Give every line below again, exactly.

------------------------------------------------

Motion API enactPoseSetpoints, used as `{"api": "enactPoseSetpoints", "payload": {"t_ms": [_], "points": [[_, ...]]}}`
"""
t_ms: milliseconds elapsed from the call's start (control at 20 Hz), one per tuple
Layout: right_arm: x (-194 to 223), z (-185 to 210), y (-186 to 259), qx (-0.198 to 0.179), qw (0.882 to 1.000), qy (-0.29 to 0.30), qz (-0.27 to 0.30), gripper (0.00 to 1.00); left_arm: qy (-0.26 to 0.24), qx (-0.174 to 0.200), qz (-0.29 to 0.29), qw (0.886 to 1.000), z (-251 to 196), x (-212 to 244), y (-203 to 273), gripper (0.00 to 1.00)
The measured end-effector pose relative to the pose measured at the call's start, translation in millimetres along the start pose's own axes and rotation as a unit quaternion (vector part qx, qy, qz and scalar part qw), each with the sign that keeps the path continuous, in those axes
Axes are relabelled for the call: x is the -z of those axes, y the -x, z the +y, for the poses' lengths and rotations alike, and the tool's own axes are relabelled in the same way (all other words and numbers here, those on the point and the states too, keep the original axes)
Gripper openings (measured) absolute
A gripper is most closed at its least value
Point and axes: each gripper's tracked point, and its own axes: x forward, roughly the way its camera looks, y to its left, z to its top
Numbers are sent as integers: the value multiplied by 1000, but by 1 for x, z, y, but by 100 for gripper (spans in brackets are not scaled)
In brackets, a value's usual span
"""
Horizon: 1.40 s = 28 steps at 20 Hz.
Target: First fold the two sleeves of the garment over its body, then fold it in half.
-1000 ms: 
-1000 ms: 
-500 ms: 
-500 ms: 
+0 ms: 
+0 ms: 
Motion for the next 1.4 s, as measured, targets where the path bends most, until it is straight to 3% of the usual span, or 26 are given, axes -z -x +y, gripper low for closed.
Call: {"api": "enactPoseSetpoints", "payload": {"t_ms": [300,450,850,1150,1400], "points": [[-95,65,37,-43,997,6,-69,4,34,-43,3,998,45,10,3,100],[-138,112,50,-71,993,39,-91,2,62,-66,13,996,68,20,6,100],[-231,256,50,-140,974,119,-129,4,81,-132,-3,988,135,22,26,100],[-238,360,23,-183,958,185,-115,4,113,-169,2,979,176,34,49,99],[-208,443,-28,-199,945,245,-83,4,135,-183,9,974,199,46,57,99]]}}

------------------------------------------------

* **Answer to the problem**
Motion API enactPoseSetpoints, used as `{"api": "enactPoseSetpoints", "payload": {"t_ms": [_], "points": [[_, ...]]}}`
"""
t_ms: milliseconds elapsed from the call's start (control at 20 Hz), one per tuple
Layout: right_arm: x (-194 to 223), z (-185 to 210), y (-186 to 259), qx (-0.198 to 0.179), qw (0.882 to 1.000), qy (-0.29 to 0.30), qz (-0.27 to 0.30), gripper (0.00 to 1.00); left_arm: qy (-0.26 to 0.24), qx (-0.174 to 0.200), qz (-0.29 to 0.29), qw (0.886 to 1.000), z (-251 to 196), x (-212 to 244), y (-203 to 273), gripper (0.00 to 1.00)
The measured end-effector pose relative to the pose measured at the call's start, translation in millimetres along the start pose's own axes and rotation as a unit quaternion (vector part qx, qy, qz and scalar part qw), each with the sign that keeps the path continuous, in those axes
Axes are relabelled for the call: x is the -z of those axes, y the -x, z the +y, for the poses' lengths and rotations alike, and the tool's own axes are relabelled in the same way (all other words and numbers here, those on the point and the states too, keep the original axes)
Gripper openings (measured) absolute
A gripper is most closed at its least value
Point and axes: each gripper's tracked point, and its own axes: x forward, roughly the way its camera looks, y to its left, z to its top
Numbers are sent as integers: the value multiplied by 1000, but by 1 for x, z, y, but by 100 for gripper (spans in brackets are not scaled)
In brackets, a value's usual span
"""
Horizon: 1.40 s = 28 steps at 20 Hz.
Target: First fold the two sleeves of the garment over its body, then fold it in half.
-1000 ms: 
-1000 ms: 
-500 ms: 
-500 ms: 
+0 ms: 
+0 ms: 
Motion for the next 1.4 s, as measured, targets where the path bends most, until it is straight to 3% of the usual span, or 26 are given, axes -z -x +y, gripper low for closed.
Call: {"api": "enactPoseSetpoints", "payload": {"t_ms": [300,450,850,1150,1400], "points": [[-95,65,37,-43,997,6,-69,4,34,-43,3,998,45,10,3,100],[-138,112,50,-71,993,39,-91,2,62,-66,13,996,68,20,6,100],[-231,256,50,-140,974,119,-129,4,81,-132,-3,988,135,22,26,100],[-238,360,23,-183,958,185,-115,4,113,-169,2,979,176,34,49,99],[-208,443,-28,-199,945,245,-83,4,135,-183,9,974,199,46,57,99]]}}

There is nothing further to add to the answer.